He had a deep chocolate hue, full lips, deep voice, I know I already mentioned his haircut, but it was a whole vibe in my eyes.  There were no Black barbers in Dillingham, but Uncle Tony kept his flat top crispy! 

He used the same vernacular as my parents did when we were in the privacy of our own home. We hooped together. We watched The Simpson’s together. He really became my person, he and his wife were family to us. 

I could tell that both my dad and Uncle Tony truly valued and respected each other.

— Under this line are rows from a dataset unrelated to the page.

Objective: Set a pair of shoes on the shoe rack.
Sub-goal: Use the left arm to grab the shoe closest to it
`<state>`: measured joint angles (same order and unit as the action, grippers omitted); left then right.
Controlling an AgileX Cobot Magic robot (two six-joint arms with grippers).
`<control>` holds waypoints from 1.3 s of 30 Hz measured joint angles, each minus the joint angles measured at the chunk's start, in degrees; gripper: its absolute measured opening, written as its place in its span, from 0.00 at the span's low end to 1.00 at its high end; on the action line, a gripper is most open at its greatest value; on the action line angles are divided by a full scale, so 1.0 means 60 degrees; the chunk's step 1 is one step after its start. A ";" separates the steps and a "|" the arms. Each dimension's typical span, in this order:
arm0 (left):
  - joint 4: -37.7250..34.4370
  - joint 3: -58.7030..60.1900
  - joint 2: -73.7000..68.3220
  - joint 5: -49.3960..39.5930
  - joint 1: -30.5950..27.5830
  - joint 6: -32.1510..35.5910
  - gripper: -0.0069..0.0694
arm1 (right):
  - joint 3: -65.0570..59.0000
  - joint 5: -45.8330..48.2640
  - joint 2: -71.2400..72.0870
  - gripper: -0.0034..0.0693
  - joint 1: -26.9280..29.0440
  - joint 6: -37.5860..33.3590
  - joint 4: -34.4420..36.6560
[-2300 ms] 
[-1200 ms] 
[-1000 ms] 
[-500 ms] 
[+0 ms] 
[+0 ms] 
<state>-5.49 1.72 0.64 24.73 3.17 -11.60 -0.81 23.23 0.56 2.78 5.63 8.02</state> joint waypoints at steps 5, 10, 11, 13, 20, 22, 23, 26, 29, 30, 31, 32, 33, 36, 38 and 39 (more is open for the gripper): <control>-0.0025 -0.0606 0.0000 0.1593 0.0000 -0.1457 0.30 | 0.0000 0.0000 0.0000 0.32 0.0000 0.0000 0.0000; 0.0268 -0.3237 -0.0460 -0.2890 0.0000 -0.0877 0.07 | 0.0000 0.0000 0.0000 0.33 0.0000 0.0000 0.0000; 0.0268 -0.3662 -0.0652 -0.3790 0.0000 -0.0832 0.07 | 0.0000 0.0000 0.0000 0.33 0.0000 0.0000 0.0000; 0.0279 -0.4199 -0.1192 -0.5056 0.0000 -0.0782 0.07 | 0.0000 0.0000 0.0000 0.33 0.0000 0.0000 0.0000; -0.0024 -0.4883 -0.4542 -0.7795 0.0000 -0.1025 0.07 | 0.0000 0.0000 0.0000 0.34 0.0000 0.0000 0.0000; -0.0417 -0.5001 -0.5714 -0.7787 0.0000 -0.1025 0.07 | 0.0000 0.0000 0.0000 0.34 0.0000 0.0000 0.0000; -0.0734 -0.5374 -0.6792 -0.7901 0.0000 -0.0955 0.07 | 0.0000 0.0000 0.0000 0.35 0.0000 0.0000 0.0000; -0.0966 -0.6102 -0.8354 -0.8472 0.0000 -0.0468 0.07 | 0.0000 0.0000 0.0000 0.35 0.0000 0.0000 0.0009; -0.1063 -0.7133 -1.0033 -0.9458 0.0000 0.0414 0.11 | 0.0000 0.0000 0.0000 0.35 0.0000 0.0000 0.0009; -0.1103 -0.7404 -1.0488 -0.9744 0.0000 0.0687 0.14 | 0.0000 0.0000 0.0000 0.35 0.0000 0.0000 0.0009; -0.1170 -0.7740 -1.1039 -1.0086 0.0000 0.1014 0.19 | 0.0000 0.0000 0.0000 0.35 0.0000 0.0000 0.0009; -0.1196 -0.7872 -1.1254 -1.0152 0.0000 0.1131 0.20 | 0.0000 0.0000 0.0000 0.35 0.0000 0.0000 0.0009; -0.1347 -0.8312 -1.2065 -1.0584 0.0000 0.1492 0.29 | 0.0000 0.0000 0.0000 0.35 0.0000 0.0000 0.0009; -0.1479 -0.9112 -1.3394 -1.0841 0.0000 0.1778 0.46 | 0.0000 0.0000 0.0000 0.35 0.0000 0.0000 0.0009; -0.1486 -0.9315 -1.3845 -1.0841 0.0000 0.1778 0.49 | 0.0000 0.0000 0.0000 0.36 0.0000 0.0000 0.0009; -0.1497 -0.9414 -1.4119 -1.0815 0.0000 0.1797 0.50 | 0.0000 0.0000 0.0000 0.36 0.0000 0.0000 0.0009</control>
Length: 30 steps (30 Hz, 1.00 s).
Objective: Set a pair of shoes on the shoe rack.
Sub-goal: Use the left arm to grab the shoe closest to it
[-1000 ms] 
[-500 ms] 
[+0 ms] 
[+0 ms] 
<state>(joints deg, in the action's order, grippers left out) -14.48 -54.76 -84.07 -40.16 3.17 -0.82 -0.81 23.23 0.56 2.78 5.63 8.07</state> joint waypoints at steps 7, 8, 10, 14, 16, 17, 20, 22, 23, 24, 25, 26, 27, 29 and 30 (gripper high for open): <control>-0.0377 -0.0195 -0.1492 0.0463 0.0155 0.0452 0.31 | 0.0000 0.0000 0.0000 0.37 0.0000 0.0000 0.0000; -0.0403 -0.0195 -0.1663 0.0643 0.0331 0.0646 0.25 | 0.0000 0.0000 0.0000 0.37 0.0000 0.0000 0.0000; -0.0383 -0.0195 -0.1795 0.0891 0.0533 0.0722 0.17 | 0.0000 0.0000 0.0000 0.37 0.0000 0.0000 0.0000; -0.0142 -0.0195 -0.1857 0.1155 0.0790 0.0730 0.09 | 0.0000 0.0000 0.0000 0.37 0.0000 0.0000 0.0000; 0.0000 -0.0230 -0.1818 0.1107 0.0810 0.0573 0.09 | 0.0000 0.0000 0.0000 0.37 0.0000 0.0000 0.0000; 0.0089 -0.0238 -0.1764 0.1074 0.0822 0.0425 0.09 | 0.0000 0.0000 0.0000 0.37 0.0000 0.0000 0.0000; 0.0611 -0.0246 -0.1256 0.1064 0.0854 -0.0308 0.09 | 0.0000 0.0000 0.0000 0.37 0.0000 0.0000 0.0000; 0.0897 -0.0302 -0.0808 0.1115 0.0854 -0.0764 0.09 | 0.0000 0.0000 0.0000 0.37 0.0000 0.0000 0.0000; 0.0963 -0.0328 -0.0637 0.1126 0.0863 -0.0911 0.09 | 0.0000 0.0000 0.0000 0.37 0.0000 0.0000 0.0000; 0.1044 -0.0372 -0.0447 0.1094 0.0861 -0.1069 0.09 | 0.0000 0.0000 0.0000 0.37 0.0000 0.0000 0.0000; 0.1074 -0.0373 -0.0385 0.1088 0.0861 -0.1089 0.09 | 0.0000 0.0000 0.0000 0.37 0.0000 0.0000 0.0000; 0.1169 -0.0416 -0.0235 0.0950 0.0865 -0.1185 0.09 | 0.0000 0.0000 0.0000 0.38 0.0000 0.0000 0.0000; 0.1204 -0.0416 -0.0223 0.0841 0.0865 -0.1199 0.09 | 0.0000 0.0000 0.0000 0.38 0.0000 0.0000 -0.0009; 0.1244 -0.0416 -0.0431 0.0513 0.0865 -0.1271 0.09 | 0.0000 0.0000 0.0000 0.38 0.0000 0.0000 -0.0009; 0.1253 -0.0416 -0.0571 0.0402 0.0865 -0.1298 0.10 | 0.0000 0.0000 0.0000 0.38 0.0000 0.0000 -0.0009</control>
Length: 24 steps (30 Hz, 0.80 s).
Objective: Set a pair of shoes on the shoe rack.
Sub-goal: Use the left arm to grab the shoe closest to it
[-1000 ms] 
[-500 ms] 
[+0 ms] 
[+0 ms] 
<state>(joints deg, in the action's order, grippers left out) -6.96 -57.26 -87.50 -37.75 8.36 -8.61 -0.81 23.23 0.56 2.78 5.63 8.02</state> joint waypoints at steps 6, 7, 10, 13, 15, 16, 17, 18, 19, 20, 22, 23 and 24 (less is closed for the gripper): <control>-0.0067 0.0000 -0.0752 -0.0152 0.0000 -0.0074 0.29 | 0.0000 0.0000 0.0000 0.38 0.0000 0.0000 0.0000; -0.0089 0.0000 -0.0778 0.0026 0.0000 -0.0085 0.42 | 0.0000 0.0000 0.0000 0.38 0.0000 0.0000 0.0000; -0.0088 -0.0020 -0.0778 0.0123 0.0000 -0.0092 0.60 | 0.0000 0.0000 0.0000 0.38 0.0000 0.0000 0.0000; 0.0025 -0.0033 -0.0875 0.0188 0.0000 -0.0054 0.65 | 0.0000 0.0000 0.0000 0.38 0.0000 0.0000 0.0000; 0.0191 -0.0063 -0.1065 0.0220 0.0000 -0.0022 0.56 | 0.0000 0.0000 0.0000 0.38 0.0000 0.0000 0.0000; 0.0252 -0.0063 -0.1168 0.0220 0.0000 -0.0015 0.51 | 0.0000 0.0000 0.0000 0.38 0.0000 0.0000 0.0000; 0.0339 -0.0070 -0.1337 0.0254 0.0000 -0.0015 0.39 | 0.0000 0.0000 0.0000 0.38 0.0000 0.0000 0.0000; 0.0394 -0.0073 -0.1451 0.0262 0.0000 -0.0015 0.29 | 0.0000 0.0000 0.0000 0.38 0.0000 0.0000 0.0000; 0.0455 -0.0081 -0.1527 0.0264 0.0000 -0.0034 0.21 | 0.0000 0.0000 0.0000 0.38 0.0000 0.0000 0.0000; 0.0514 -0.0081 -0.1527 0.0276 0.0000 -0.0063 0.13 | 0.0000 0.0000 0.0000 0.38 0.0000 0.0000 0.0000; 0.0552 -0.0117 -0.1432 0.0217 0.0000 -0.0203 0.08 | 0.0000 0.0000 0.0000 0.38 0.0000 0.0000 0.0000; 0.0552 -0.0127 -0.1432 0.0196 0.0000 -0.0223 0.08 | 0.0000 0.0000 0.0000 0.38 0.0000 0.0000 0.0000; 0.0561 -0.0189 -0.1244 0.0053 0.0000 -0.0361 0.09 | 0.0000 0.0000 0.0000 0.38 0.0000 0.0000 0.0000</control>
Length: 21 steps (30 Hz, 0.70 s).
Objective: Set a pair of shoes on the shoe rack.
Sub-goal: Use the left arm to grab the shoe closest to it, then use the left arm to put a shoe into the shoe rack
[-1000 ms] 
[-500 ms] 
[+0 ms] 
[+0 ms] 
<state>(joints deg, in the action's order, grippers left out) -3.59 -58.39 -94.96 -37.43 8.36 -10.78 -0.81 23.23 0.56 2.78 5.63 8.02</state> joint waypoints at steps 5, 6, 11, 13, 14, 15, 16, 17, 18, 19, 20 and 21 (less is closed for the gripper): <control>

He often told me about his daughter, Antoinette. He missed her and was planning on her visiting him in Dillingham that upcoming summer. I was so hype about that tidbit of information. We made plans to go camping, fishing and hiking that upcoming summer. I imagined she and I being the best of friends. I mean, helloooo! We are both Black! What better reason could there be in my young, lonely mind. Why wouldn’t we be? We were practically the same age and again, ahem, the most important part…….BLACK. Both of our fathers served in the military and became police officers. I just knew that when she came to visit her dad, WE would hit it off. BFFs. 

Some people called him Flip, I stuck with Uncle Tony. We played instruments together, the bass, drums, my clarinet. I swore to him that I made the clarinet sound dope. He teased me for choosing the clarinet. He was passionate about running and often participated in sprint challenges with my siblings and I. We stayed betting a soda or $1 for a race. 

He was another black face in a city that only had 6 out of just over 1500 at the time. Those 6 faces were all my family, he made number 7. I have always known that there are strength in numbers. I knew that I needed more Black folks in my brigade. In my mind I contemplated how this additional black person would somehow make some of the racist people in that community be decent. I had big plans, or so I thought. 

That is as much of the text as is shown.